BEGIN
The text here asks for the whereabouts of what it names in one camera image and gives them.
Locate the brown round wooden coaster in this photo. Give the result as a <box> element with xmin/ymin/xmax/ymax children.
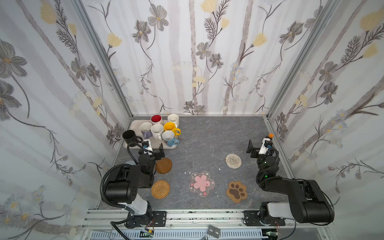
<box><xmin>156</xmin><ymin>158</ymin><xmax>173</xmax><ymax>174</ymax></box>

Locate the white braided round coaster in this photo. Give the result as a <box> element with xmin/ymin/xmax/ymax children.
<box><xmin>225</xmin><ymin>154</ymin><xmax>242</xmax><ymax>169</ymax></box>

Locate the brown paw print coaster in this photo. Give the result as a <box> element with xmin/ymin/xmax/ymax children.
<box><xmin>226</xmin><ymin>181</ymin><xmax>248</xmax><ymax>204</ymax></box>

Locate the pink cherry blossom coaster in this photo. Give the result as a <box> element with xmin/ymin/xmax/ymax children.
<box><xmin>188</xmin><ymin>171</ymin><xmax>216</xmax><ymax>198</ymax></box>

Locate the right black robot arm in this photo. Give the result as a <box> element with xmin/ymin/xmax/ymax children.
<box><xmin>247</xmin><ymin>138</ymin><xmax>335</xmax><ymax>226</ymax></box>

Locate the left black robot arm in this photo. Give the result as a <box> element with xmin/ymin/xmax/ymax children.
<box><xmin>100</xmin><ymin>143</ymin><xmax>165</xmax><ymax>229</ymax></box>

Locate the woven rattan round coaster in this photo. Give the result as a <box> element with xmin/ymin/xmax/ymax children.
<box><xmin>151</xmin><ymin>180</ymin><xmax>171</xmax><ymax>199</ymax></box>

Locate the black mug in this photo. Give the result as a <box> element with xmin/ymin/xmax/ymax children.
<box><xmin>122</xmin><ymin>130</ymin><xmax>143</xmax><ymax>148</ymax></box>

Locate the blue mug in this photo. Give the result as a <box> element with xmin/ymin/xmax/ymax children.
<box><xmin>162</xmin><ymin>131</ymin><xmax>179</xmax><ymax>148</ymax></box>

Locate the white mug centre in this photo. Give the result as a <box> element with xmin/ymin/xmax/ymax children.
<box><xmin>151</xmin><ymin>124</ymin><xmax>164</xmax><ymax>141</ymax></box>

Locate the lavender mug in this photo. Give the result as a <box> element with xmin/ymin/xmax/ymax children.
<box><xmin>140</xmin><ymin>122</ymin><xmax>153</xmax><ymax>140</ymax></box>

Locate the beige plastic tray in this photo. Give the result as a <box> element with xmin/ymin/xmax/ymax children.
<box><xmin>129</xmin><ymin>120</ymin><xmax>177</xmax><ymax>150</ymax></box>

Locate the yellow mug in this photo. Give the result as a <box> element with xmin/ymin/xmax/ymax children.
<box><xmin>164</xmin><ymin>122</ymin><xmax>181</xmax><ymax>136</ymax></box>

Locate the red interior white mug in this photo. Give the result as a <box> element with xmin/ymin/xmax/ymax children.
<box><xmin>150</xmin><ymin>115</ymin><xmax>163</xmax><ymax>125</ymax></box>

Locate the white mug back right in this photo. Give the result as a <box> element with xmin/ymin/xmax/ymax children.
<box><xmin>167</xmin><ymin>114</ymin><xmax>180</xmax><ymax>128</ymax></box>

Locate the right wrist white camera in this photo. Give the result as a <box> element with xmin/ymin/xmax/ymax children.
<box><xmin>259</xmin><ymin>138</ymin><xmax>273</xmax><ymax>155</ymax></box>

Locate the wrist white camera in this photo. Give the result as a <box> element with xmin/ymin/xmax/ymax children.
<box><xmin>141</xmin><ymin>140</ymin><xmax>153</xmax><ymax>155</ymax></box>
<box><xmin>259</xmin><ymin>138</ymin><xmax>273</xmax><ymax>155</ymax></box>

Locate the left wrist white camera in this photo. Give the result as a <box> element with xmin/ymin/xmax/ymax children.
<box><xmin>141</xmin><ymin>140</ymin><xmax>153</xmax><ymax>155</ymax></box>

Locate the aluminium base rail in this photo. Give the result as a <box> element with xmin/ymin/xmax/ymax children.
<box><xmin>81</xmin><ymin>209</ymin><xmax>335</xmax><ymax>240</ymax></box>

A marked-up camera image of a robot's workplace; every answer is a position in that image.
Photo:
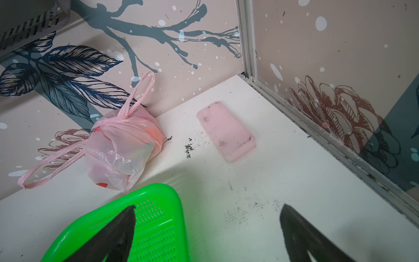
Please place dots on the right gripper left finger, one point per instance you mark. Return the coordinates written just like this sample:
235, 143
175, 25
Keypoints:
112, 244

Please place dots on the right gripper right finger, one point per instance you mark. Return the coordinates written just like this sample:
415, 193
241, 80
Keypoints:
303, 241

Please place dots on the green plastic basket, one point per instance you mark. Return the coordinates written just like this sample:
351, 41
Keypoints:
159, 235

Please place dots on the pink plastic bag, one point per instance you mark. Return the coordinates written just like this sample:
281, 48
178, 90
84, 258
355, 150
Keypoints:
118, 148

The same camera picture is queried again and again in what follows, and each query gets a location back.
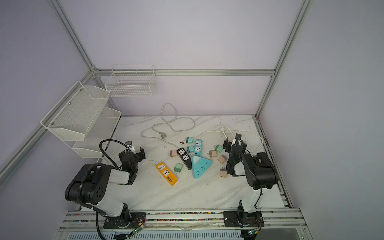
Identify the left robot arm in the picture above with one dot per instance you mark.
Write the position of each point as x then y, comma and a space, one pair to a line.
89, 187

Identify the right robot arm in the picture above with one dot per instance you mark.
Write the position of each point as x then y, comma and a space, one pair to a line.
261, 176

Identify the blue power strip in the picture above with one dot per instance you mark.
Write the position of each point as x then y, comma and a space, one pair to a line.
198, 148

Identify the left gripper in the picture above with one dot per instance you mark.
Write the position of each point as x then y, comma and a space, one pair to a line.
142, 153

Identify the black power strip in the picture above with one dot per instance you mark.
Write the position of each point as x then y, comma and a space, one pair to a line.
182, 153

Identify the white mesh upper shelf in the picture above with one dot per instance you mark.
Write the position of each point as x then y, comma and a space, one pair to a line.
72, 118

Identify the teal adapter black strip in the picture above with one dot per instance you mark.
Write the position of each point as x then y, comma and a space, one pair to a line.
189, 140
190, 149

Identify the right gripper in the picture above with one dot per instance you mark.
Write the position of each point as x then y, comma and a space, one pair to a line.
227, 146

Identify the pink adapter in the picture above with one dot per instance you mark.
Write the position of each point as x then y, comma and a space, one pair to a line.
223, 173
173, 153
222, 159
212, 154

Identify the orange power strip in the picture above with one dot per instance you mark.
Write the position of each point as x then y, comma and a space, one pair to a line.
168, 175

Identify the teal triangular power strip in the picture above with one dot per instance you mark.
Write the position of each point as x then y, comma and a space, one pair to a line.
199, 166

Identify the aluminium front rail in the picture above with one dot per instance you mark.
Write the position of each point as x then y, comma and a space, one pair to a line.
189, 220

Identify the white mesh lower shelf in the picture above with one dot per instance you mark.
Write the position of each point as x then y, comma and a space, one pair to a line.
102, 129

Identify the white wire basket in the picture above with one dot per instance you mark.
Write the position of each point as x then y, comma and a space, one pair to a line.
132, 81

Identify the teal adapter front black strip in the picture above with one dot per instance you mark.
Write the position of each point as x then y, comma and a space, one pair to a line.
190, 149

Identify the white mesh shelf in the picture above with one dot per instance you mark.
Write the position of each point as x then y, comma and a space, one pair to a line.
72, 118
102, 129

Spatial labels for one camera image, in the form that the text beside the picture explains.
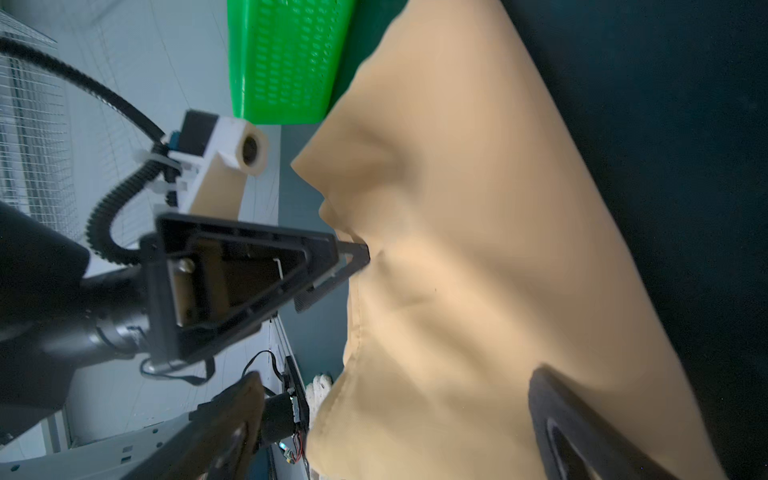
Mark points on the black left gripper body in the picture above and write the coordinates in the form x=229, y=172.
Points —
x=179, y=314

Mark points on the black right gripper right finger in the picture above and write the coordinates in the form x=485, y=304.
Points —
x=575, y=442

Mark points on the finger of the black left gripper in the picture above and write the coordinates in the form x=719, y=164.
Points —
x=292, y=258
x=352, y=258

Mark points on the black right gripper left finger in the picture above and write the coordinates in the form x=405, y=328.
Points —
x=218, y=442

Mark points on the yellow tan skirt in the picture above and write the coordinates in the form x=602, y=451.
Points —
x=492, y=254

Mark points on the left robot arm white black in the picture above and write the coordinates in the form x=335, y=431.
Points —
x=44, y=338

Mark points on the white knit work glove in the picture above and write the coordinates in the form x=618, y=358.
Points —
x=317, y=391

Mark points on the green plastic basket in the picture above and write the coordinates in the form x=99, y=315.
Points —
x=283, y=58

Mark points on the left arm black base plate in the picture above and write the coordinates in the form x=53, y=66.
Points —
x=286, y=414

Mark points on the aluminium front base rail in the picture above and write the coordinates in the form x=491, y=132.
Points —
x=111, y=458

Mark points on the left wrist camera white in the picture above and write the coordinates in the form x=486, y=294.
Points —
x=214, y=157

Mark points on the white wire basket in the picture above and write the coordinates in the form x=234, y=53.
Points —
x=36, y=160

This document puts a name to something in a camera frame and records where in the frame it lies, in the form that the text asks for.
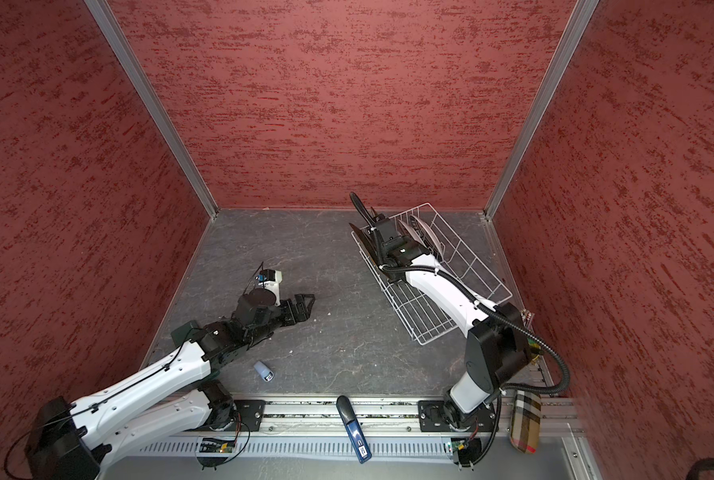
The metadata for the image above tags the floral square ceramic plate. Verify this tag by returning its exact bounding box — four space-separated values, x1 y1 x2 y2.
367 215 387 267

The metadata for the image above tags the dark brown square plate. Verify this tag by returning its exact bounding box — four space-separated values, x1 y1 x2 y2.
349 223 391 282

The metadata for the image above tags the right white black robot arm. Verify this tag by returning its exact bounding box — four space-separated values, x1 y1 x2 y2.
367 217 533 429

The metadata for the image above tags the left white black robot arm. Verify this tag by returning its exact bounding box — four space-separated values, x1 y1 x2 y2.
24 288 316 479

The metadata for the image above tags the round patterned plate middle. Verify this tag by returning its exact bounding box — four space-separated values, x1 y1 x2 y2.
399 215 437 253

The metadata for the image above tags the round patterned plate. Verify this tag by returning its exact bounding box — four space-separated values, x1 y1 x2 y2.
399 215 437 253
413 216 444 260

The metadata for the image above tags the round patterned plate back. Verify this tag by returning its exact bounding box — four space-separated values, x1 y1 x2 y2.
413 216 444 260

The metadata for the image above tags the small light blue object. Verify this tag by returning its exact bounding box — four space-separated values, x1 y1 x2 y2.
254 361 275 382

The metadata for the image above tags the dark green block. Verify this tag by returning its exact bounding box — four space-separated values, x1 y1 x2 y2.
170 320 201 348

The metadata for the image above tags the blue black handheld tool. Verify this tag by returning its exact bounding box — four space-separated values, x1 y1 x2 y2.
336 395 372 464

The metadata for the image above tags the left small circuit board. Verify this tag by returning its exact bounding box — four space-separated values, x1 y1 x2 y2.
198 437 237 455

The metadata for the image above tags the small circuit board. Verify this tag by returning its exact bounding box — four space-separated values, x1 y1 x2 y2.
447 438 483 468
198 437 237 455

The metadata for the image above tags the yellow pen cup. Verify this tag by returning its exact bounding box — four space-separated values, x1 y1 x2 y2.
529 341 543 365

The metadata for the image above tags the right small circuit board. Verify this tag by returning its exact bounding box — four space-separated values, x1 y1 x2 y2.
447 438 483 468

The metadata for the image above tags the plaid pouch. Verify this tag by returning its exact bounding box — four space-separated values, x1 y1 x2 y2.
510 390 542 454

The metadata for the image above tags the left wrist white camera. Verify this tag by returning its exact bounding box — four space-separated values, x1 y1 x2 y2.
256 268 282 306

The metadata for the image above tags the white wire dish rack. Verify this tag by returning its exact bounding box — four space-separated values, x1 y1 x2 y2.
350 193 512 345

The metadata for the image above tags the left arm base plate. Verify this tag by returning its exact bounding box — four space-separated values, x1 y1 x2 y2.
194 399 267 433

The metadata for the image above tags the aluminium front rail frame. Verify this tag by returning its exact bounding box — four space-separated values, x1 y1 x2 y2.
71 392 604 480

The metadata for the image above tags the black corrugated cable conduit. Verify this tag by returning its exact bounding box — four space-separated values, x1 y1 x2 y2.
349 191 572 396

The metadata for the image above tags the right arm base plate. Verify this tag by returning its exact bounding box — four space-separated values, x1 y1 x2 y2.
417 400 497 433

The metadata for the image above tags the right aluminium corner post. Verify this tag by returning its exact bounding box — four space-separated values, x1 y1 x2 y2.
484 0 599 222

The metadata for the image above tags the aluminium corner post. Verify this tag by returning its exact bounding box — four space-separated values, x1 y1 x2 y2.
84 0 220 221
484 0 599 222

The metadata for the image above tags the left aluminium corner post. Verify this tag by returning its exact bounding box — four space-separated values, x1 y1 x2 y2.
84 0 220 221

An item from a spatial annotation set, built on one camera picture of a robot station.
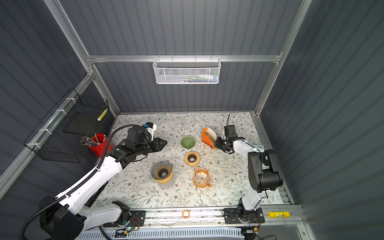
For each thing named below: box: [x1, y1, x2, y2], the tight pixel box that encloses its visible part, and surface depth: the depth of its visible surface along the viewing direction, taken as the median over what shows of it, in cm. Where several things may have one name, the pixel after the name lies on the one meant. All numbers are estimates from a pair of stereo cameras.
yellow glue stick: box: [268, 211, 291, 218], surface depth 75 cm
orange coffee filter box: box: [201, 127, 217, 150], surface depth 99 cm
END
Starting with the line that holds "The metadata for the image above tags the left arm", transcribe exactly each line through the last one of the material above, and nothing else. Do not include pictures.

### Output
The metadata for the image above tags the left arm base plate. Verify this tag by returning its exact bounding box — four space-separated values, x1 y1 x2 y2.
194 399 267 433

The metadata for the image above tags the aluminium front rail frame. Verify this tag by returning its exact bounding box — four space-separated values, x1 y1 x2 y2.
71 392 604 480

The metadata for the image above tags the black corrugated cable conduit. Verify this tag by returning its exact bounding box — four space-separated values, x1 y1 x2 y2.
349 191 572 396

The metadata for the image above tags the right arm base plate. Verify this tag by returning its exact bounding box — four space-separated values, x1 y1 x2 y2.
417 400 497 433

The metadata for the image above tags the right aluminium corner post. Verify this tag by returning its exact bounding box — four space-separated values, x1 y1 x2 y2.
484 0 599 222

The metadata for the image above tags the aluminium corner post. Verify this tag by returning its exact bounding box — four space-separated values, x1 y1 x2 y2.
84 0 220 221
484 0 599 222

The metadata for the image above tags the left aluminium corner post. Verify this tag by returning its exact bounding box — four space-separated values, x1 y1 x2 y2.
84 0 220 221

An item from a spatial annotation set, built on one camera picture of a robot station.
For each thing named below: box: [x1, y1, x2, y2], the tight pixel box that encloses its visible part, and surface depth: the depth of its visible surface along the viewing direction, taken as the median over what shows of it, in cm. Where several things may have one name, the pixel after the name lies on the one meant. All numbers are estimates from a pair of stereo cameras.
yellow glue stick: box: [268, 211, 291, 218], surface depth 75 cm
orange coffee filter box: box: [201, 127, 217, 150], surface depth 99 cm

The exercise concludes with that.